Hearing Aids. Price list
For people with a low level of perception of sound, many devices have been developed - hearing aids that can help to adapt in a social environment. Hearing aids come in the form of a BTE, which are attached behind the auricle, and in-the-ear - they are located in the patient's ear canal and are made to order. Currently, there are digital models on sale.
In addition, there are also deep canal hearing aids. They are located in the auditory canal, quite small in size and almost invisible to others. But such devices are contraindicated for children under 12 years old.
The cost of hearing aids is different, but it is relatively small. This makes it possible for a large number of patients to use hearing aids. The prices are quite affordable. So, behind-the-ear models can be bought from 4,5 to 17 thousand rubles. In-the-ear devices cost a little more.
Treatment with hearing loss
If there is a decrease in hearing, treatment will depend on the reasons that caused it. Among the options is possible:
- Removing the sulfur plug - this is done by rinsing, sometimes using a special tool.
- Use of hearing aids. In addition to behind-the-ear, in-the-ear and deep canal, hearing aids can be used, mounted in a spectacle frame or pocket, and also in the form of a headband and even in the form of earrings. Which of them will suit a particular patient, the otolaryngologist will consult.
- Cochlear implants - these were discussed in this article.
Prevention of hearing loss
Hearing loss can be caused by illness, work in a noisy environment or a long stay in a noisy place.
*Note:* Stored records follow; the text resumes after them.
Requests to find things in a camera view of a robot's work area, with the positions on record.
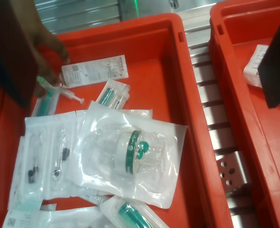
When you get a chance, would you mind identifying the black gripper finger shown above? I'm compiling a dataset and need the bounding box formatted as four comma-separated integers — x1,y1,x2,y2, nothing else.
258,4,280,109
0,0,39,109

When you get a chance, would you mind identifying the clear syringe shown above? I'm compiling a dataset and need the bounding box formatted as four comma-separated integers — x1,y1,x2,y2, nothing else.
37,76,85,105

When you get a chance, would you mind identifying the person right hand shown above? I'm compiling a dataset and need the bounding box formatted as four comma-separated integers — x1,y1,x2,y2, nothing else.
19,13,71,98

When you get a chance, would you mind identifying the white bandage pack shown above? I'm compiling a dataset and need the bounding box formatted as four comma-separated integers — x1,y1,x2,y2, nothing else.
243,44,273,88

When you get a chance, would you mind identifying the packed green syringe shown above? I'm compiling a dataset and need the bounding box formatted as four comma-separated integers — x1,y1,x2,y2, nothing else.
96,79,131,110
32,90,59,117
99,196,170,228

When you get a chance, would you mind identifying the red plastic crate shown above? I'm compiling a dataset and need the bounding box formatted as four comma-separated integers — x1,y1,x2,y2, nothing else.
208,0,280,228
0,13,233,228

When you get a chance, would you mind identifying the white printed paper packet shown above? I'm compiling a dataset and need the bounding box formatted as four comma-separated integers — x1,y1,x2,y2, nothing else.
60,55,129,88

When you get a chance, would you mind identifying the clear needle blister pack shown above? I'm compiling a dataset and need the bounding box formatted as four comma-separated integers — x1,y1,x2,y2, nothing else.
24,111,80,200

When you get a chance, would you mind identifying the flat clear sterile pack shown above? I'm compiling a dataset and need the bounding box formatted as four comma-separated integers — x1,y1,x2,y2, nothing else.
87,100,154,119

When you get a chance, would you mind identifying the paper pack with green stripe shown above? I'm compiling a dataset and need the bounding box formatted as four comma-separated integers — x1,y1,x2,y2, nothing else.
1,200,43,228

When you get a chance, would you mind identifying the perforated steel bracket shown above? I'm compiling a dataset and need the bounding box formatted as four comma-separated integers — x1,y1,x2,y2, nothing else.
215,152,251,192

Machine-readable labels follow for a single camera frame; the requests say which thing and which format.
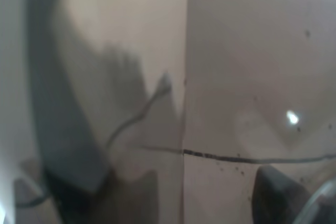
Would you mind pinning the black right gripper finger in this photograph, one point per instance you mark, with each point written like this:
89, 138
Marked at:
276, 197

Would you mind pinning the smoky transparent plastic bottle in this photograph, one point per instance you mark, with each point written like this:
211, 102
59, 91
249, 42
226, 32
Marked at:
161, 111

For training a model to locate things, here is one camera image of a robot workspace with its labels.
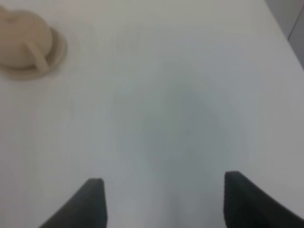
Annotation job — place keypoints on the beige teapot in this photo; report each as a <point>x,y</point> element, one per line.
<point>25,39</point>

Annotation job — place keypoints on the beige teapot saucer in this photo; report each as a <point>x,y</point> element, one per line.
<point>54,59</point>

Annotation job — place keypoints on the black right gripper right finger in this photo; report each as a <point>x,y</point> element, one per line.
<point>247,206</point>

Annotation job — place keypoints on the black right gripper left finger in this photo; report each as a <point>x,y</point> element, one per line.
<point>86,209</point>

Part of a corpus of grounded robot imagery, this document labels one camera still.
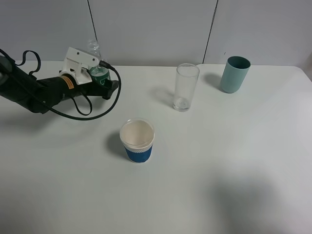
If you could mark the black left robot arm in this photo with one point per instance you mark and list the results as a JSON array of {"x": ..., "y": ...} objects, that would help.
[{"x": 20, "y": 87}]

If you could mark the tall clear glass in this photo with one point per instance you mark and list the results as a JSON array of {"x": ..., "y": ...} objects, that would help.
[{"x": 185, "y": 82}]

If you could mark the clear bottle green label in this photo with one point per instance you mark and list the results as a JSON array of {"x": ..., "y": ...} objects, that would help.
[{"x": 99, "y": 74}]

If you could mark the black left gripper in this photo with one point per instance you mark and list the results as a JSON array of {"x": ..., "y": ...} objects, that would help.
[{"x": 56, "y": 89}]

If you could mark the teal green cup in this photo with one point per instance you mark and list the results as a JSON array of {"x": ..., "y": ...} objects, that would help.
[{"x": 234, "y": 73}]

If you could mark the blue sleeved paper cup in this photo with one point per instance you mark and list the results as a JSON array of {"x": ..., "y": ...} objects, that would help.
[{"x": 137, "y": 136}]

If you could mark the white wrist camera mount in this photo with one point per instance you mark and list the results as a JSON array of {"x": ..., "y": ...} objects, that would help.
[{"x": 77, "y": 63}]
Hearing may decrease due to age-related changes.
If the work is related to noisy production, it is recommended that headphones or other devices be used in the workplace to protect against loud sounds, for example special earplugs.
Regularly check the hearing of all people associated with a long stay in a noisy place. This will help to detect hearing impairment at an early stage and take timely measures in time, thereby preventing further hearing loss and development of hearing loss or deafness.
Avoid too loud noises during the holidays and do not listen to very loud music or at least periodically take breaks.